1

I want to create a very simple context-free grammar for Greek language, using nltk. I run Python 2.7 on Windows.

Here's my code:

# -*- coding: utf-8 -*-
import nltk
grammar = nltk.CFG.fromstring("""
            S -> Verb Noun
            Verb -> a
            Noun -> b
            """)
a="κάνω"
b="ποδήλατο"

user_input = "κάνω ποδήλατο"

How can I tell if the user_input is grammatically correct? I tried:

sent =  user_input.split()
parser = nltk.ChartParser(grammar)
for tree in parser.parse(sent):
        print tree

but I get the following error, which occurs in the grammar.py file (line 632), that comes with nltk:

ValueError: Grammar does not cover some of the input words: u"'\\xce\\xba\\xce\\xac\\xce\\xbd\\xcf\\x89', '\\xcf\\x80\\xce\\xbf\\xce\\xb4\\xce\\xae\\xce\\xbb\\xce\\xb1\\xcf\\x84\\xce\\xbf'".

I only get the error when I use the for loop. Until that point I receive no error. So I suppose it's some kind of encoding problem which I don't know how to overcome.

jonrsharpe
  • 115,751
  • 26
  • 228
  • 437
Kostis
  • 11
  • 1

1 Answers1

2

Firstly, you have to declare the non-terminals, i.e. the words in the lexicon directly into the CFG grammar if you're using nltk.CFG.fromstring:

import nltk
grammar = nltk.CFG.fromstring(u"""
            S -> Verb Noun
            Verb -> "κάνω"
            Noun -> "ποδήλατο"
            """)
parser = nltk.ChartParser(grammar)
print parser.grammar()

[out]:

Grammar with 3 productions (start state = S)
    S -> Verb Noun
    Verb -> '\u03ba\u03ac\u03bd\u03c9'
    Noun -> '\u03c0\u03bf\u03b4\u03ae\u03bb\u03b1\u03c4\u03bf'

Now we look at your user_input:

>>> print ["κάνω ποδήλατο"]
['\xce\xba\xce\xac\xce\xbd\xcf\x89 \xcf\x80\xce\xbf\xce\xb4\xce\xae\xce\xbb\xce\xb1\xcf\x84\xce\xbf']

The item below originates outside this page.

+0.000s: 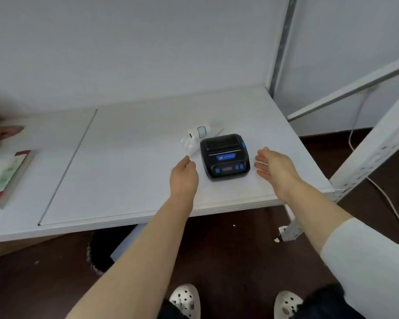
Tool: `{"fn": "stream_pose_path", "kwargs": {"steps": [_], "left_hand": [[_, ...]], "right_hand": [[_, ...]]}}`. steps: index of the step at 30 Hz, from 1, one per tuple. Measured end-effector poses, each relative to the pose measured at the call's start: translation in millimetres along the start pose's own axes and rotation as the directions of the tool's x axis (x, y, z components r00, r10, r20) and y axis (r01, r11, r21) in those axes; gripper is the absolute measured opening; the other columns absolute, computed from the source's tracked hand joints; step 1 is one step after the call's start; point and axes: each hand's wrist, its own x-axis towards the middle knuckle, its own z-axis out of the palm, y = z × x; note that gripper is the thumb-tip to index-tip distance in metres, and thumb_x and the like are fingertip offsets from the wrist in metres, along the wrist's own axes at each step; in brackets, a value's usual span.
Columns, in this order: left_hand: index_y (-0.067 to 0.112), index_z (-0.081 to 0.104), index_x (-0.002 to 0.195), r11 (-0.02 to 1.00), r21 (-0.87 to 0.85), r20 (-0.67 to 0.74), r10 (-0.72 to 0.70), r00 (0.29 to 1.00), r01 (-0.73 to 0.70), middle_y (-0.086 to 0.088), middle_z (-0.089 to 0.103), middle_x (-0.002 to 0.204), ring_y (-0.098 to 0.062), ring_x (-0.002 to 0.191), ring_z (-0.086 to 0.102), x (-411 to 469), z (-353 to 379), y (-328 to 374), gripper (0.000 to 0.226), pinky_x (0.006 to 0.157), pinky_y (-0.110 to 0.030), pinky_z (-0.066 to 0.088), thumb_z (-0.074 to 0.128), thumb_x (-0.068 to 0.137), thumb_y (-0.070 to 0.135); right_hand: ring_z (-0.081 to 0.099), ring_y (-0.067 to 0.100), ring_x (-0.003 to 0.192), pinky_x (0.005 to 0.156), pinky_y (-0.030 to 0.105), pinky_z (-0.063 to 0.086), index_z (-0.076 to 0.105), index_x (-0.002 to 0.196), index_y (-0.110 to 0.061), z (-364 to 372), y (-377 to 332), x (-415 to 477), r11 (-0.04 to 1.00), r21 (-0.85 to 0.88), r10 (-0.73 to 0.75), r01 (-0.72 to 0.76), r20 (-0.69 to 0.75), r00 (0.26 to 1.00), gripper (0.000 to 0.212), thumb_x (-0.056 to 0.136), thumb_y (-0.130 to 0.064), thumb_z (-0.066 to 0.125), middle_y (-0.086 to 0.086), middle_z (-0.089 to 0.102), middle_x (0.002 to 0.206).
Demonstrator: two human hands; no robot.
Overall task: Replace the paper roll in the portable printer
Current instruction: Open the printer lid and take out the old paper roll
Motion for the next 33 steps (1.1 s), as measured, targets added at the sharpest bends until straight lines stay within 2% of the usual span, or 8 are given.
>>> {"fn": "stream_pose_path", "kwargs": {"steps": [6,8,10,14,20,24,29,33], "left_hand": [[0.003,0.053,0.125,0.986,-0.165,0.038,-0.033,0.999,0.039,-0.011,0.053,0.136,-0.023,0.127,0.048,15,23,-11,0.04,0.11,-0.036,0.037,0.042,0.092,0.021],[0.013,0.066,0.081,0.987,-0.158,0.069,0.015,0.997,-0.004,0.003,0.068,0.087,-0.012,0.087,0.06,18,29,-10,0.029,0.088,-0.027,0.044,0.04,0.092,0.017],[0.023,0.049,0.057,0.984,-0.177,0.053,0.021,0.998,-0.011,0.011,0.05,0.056,-0.007,0.063,0.045,23,34,-11,0.039,0.071,-0.022,0.039,0.037,0.094,0.016],[0.021,0.063,0.083,0.99,-0.137,0.081,0.044,0.996,-0.032,0.008,0.061,0.08,-0.005,0.077,0.053,24,38,-11,0.031,0.074,-0.021,0.041,0.035,0.096,0.028],[0.001,0.051,0.08,0.992,-0.128,0.041,0.001,0.999,0.004,0.008,0.047,0.063,-0.005,0.059,0.041,8,36,-10,0.036,0.065,-0.027,0.044,0.035,0.098,0.029],[0.022,0.04,0.054,0.989,-0.145,0.044,0.007,0.999,0.0,0.011,0.04,0.042,-0.003,0.046,0.035,-2,32,-17,0.043,0.055,-0.019,0.032,0.036,0.097,0.026],[0.029,0.043,0.053,0.954,-0.296,0.048,-0.028,0.998,0.041,0.015,0.047,0.056,-0.008,0.065,0.041,9,25,-27,0.043,0.071,-0.024,0.035,0.04,0.096,0.025],[0.03,0.053,0.056,0.935,-0.349,0.091,-0.039,0.995,0.069,0.018,0.059,0.054,-0.002,0.07,0.048,18,27,-32,0.043,0.072,-0.021,0.038,0.039,0.097,0.03]], "right_hand": [[0.05,0.021,0.124,0.108,0.031,0.037,0.055,0.113,-0.005,5,11,14,0.987,0.16,0.013,-0.022,0.058,0.998,0.029,0.096,-0.024,0.042,0.009,0.056,0.129],[0.047,0.027,0.128,0.107,0.033,0.039,0.052,0.118,0.009,8,13,17,0.988,0.155,-0.007,-0.003,0.064,0.998,0.039,0.095,-0.021,0.043,0.015,0.054,0.131],[0.045,0.034,0.126,0.11,0.044,0.035,0.048,0.12,0.01,11,14,22,0.995,0.098,-0.011,0.006,0.051,0.999,0.042,0.091,-0.022,0.045,0.02,0.057,0.127],[0.053,0.021,0.088,0.108,0.052,0.036,0.064,0.085,-0.015,17,17,31,0.999,0.032,-0.026,0.024,0.077,0.997,0.022,0.084,-0.03,0.048,0.003,0.058,0.084],[0.061,0.026,0.101,0.099,0.043,0.046,0.064,0.095,-0.003,18,27,25,0.996,0.012,-0.083,0.083,-0.032,0.996,0.028,0.09,-0.023,0.046,0.011,0.069,0.096],[0.061,0.026,0.103,0.095,0.042,0.049,0.065,0.098,-0.008,15,29,17,0.999,-0.004,-0.044,0.044,-0.074,0.996,0.027,0.089,-0.024,0.046,0.012,0.068,0.103],[0.062,0.021,0.095,0.098,0.043,0.048,0.065,0.1,0.0,9,28,19,0.992,0.123,0.009,-0.005,-0.029,1.0,0.025,0.087,-0.016,0.053,0.01,0.068,0.094],[0.064,0.014,0.088,0.08,0.029,0.051,0.07,0.099,-0.008,13,26,22,0.978,0.205,0.015,-0.024,0.045,0.999,0.02,0.085,-0.016,0.059,0.002,0.07,0.087]]}}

You realize that the string is read as bytecode in python 2.x but in python 3.x, it would have been utf8 by default. Now look at it as we decode it to utf8:

>>> print ["κάνω ποδήλατο".decode('utf8')]
[u'\u03ba\u03ac\u03bd\u03c9 \u03c0\u03bf\u03b4\u03ae\u03bb\u03b1\u03c4\u03bf']

Note that u"κάνω ποδήλατο" would have the same effect as "κάνω ποδήλατο".decode('utf8')` in explicitly decoding the string when you're hardcoding some variable.

Now it looks like how the grammar is read with nltk.CFG.fromstring():

# -*- coding: utf-8 -*-

import nltk
grammar = nltk.CFG.fromstring(u"""
            S -> Verb Noun
            Verb -> "κάνω"
            Noun -> "ποδήλατο"
            """)
parser = nltk.ChartParser(grammar)

user_input = u"κάνω ποδήλατο".split()
sent = user_input
parser = nltk.ChartParser(grammar)

for tree in parser.parse(sent):
    print tree

[out]:

(S (Verb \u03ba\u03b1\u03bd\u03c9) (Noun \u03c0\u03bf\u03b4\u03b7\u03bb\u03b1\u03c4\u03bf))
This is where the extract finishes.